Gaila just tosses her a smile, and replies cheerfully, "I'll try not to seduce him, but no promises!"
She closes the door on Nyota's half-indignant, half-amused squawk.
II.
There is no sound in space, but the ship is shrieking as it's torn apart by gravitational forces beyond its endurance ratings. There is no sound in space, but the klaxons are howling as torpedos break through the shields and explode, weapons beyond the imaginings of modern science. There is no sound in space, but Cadet Chytensta is screaming at her, face lit up with horror. Gaila can't hear him.
There is no sound in space. All Gaila can hear is the beating of her blood in her ears, the harsh sound of her labored breathing. Metal girders fall before her, taking out vital systems: navigation, environmental controls, the replicator system. Life support. There is no way for her to fix them alone. She cries. Sparks fly.
One lands on the cuff of her pants. The ship shakes, and she watches the spark expand and burst into flame.

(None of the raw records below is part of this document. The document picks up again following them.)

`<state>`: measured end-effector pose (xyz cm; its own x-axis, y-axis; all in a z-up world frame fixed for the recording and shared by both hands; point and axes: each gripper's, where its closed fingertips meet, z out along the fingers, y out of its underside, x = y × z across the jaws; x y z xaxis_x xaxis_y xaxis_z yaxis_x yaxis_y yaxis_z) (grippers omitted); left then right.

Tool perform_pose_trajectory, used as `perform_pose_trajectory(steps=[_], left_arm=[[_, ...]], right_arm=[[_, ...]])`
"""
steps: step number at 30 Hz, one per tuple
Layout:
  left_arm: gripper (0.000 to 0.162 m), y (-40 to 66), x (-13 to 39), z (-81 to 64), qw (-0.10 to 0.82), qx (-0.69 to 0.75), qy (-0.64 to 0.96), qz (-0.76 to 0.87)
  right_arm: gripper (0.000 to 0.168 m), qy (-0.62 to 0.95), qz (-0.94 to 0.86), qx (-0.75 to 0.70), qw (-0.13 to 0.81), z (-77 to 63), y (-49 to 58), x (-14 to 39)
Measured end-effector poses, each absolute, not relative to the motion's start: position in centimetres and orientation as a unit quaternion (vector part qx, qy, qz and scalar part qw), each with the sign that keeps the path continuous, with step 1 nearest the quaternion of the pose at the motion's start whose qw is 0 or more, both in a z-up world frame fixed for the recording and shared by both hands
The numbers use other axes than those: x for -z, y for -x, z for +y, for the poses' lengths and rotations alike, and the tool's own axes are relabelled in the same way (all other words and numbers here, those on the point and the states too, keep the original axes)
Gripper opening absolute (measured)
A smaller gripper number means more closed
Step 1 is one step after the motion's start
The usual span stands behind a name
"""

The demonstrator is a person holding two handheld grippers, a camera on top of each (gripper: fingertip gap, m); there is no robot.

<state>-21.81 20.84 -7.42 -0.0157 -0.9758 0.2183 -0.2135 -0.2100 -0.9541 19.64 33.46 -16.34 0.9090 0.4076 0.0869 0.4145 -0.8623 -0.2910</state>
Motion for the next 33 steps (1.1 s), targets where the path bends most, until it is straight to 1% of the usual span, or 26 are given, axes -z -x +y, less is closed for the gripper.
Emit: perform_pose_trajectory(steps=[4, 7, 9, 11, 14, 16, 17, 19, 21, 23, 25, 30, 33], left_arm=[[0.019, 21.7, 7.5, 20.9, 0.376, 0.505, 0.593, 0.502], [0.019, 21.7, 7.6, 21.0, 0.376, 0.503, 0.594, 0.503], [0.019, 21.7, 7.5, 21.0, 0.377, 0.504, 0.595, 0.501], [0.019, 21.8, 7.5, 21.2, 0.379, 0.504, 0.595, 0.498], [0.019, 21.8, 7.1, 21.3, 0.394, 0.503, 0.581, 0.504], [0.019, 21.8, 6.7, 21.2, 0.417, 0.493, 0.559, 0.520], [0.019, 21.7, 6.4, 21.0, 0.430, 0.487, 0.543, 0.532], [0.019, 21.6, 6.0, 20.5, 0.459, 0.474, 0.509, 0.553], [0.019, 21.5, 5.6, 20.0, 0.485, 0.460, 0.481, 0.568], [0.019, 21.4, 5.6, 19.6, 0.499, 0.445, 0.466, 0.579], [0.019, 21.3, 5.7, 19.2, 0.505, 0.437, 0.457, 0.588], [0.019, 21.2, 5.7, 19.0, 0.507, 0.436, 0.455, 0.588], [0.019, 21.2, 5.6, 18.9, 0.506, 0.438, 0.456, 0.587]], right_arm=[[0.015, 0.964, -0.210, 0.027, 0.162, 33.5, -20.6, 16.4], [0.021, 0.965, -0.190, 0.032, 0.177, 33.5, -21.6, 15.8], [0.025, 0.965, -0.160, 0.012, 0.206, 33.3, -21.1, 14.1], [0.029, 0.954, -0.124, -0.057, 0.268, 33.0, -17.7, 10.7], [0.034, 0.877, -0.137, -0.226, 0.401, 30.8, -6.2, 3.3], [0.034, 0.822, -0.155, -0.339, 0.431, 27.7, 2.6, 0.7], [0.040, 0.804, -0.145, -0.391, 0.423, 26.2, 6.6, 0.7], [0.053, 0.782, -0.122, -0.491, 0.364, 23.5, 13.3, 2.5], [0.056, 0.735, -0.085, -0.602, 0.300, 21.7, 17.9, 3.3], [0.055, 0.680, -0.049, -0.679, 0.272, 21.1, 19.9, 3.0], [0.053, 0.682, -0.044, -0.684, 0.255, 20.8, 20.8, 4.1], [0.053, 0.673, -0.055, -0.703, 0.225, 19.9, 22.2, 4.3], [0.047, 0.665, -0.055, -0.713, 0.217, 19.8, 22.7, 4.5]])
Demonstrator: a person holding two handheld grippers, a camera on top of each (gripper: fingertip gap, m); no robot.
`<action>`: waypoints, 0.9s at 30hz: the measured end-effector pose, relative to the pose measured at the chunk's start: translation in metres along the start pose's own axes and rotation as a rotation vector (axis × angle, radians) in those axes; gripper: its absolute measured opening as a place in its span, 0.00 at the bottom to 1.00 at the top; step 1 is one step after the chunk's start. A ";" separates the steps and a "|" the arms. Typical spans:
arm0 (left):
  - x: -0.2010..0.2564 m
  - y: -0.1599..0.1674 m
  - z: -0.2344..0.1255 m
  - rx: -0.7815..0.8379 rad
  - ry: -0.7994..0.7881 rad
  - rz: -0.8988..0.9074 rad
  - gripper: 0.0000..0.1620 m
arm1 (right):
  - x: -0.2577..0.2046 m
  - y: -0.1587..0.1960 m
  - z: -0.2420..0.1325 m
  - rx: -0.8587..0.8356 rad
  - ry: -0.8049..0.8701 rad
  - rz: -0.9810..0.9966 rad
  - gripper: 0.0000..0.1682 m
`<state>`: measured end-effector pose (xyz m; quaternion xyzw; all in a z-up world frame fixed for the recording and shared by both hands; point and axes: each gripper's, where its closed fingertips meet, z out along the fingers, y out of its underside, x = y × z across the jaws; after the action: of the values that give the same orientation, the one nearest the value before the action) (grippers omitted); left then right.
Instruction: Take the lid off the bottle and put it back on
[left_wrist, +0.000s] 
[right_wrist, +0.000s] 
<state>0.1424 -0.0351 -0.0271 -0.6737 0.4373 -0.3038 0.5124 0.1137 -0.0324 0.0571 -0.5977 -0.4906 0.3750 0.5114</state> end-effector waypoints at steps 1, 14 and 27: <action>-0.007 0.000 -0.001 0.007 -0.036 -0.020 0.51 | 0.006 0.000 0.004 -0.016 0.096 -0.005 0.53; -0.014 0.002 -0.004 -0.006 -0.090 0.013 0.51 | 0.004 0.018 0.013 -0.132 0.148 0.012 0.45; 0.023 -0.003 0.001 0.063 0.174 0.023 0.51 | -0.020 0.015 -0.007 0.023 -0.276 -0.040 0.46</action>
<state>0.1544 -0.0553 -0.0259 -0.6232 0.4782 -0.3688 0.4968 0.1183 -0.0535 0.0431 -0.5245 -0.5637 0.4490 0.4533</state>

There is no sound in space. Gaila screams anyway.
. . .
Gaila emerges from the deep drift of unconsciousness into white-hot pain, flaring all over her body like a class O star, an ultraviolet ache concentrating on her legs, searing up her legs to her left shoulder. She tries to scream, gags instead at the visceral crumpling sound of the skin around her mouth and jaw tearing, and convulses - she can feel the IVs pulling from her arms, the oxygen tube carefully inserted into her throat sliding out. Across her body people are shouting, alarmed; someone jabs her neck with what she knows to be a hypospray but she doesn't care right now, oh Goddess she just wants the pain to stop - and it does, mercifully, she would kiss whoever helped her if she could (and do more besides) but no, she's sinking again, floating into mellow blue blankness. Calm. Numb.
III.
The room where Nyota's Vulcan teaches is actually quite small, compared to the other lecture halls on campus. His classes must be tiny, probably because they're so advanced. Gaila peeks around the door, which stands slightly open to allow a soft breeze. She'd thought he'd like the heat inside a closed classroom, but apparently Vulcans aren't immune to stuffiness. (There's a joke in there somewhere, she's sure of it.) Affixed to the wall directly opposite the door is a large, flat computer screen, a slim new model that Gaila admires before noticing the man standing in front of it. He's tall and straight-backed, holding his hands behind his back in a way that's equally prim and militant, and he's got straight shiny black hair in a ridiculous haircut that Gaila really wants to rumple. Gaila wonders how he'd be in the sack.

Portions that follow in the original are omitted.